School is in session and flu season is just around the corner. Dorms and locker rooms are full of germs and a new respiratory virus is making headlines. If you’re thinking of reaching for that antibacterial hand sanitizer or soap to protect yourself, you may want to think twice. Yes, it might keep the germs away, but at a risk.
It’s been 35 years since the U.S. Food and Drug Administration elected to eliminate the chemical called triclosan from soaps. But, the FDA has failed to enforce or even formalize those 1978 recommendations so the unnecessary and possibly unsafe ingredient is virtually everywhere, particularly in antibacterial soaps.
Under the proposed FDA guidelines, manufacturers will have to prove that the chemicals in their products are safe and, somewhat even more importantly and problematic for them, that they’re more effective than soap and water. If they can’t verify both of these claims, they will have to reformulate their product, remove the antibacterial claim from their product, or remove it entirely from the market.
Research after research shows that triclosan could interfere with our hormone levels and may even artificially increase the effects of sex hormones such as estrogen and testosterone, resulting in increased possibilities of breast and prostate cancers. In animal studies, the chemical has been shown to affect metabolism, brain development, sperm count, the onset of puberty, heart function, infertility, and weaken skeletal muscle. Altered behavior, learning disabilities, and even resistance to antibiotics are also common results of triclosan studies.
Originally created for use in hospitals to protect patients with weak immune systems from disease-causing bacteria, antibacterial cleansers can actually significantly decrease natural body bacterial resistance when used in healthy households. Think about this: levels of asthma, eczema, and allergies increase in homes that are overly protected against germs. A person’s immune system must learn how to respond to disease-causing bacteria in order to have proper balance and germ-fighting stimulation. More infections in early childhood may actually lead to a decreased number of allergic reactions. Today’s kids are so germ free they are always sick and dangerous bacteria are developing antibiotic resistance, resulting in what many are calling a global health crisis.

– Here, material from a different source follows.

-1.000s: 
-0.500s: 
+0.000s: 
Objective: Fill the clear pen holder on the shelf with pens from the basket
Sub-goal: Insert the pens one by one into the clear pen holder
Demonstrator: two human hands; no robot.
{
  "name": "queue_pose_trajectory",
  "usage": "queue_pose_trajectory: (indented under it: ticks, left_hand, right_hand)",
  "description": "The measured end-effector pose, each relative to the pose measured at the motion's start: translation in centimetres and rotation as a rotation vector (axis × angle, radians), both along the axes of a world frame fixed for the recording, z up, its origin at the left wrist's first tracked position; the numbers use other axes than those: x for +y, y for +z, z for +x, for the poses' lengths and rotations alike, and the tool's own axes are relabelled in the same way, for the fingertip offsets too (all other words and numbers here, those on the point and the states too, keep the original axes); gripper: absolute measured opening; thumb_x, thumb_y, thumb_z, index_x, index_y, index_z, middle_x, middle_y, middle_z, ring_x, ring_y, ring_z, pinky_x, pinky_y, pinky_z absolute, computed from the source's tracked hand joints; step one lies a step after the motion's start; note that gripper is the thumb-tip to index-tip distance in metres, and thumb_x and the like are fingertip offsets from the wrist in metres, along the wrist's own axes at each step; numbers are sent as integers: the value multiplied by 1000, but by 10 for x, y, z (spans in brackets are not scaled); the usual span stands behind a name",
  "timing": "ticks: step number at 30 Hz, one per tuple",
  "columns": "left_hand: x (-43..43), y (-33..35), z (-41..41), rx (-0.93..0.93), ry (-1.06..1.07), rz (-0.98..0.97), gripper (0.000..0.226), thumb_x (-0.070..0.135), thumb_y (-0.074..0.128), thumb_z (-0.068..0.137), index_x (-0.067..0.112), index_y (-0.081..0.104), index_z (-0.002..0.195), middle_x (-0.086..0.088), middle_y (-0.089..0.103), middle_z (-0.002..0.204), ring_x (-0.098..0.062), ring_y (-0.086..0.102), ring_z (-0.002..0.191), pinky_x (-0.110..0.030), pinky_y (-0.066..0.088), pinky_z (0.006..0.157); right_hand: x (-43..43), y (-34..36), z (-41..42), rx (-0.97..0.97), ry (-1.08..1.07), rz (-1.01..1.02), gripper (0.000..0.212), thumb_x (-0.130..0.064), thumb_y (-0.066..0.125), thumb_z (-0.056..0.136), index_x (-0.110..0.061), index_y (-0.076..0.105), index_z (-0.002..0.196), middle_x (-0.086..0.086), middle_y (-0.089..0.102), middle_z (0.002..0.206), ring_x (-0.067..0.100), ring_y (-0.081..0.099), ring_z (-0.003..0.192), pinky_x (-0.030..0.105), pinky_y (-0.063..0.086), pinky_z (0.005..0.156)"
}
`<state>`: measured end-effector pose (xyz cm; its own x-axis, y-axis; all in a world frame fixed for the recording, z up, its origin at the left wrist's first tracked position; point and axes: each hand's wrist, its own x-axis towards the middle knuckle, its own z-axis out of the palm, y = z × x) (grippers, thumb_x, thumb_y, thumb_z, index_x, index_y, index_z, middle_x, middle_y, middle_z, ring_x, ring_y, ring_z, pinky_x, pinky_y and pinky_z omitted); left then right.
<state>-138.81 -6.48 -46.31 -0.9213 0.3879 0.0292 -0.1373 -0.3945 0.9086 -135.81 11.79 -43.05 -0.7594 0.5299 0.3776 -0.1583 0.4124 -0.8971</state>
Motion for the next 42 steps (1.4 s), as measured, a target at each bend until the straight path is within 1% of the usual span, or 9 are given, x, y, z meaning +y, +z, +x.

So why use it? I guess because it’s easy and it’s everywhere and it’s kinda hard to avoid products that promise to kill bacteria, right? You’re probably not surprised to know that triclosan is found in most standard cleaning products, but did you know that products ranging from lipstick to toothpaste, body washes to shaving cream, make-up to cutting boards, and shoes to powders have all been shown to have traces of triclosan in them? In fact, “Scientific American” magazine reports that triclosan was measured in 75 percent of Americans sampled. That’s a lot of Americans!
And don’t for a minute think that by mixing the two – antibacterial cleansers and plain ole soap – that you are getting twice as clean, as triclosan becomes less effective when combined with soap! Experts worldwide agree that hand washing is the most effective way to prevent bacteria, germs, and disease and the longer you wash your hands, the more successful you become at killing bacteria. In fact, the Mayo Clinic says there is no proof that washing your hands with antibacterial cleansers kills any more germs than regular soap. And, there is no data that has proven that using antibacterial cleansers in your home is of any benefit over using standard cleaning supplies.
Guess I will stop looking for that “antibacterial” claim on dish soaps and household cleaners, but I will probably still carry a small bottle in my purse to use only in those dire situations where soap or water are not available. I’ve even heard that simply quickly rubbing your hands together under water will kill most germs so soap isn’t always necessary. Like anything else, moderation is the key.
I am not a doctor or an expert, just a blogger sharing information with you. My advice: use antibacterial products wisely and use them sparingly and opt for plain soap when given the choice.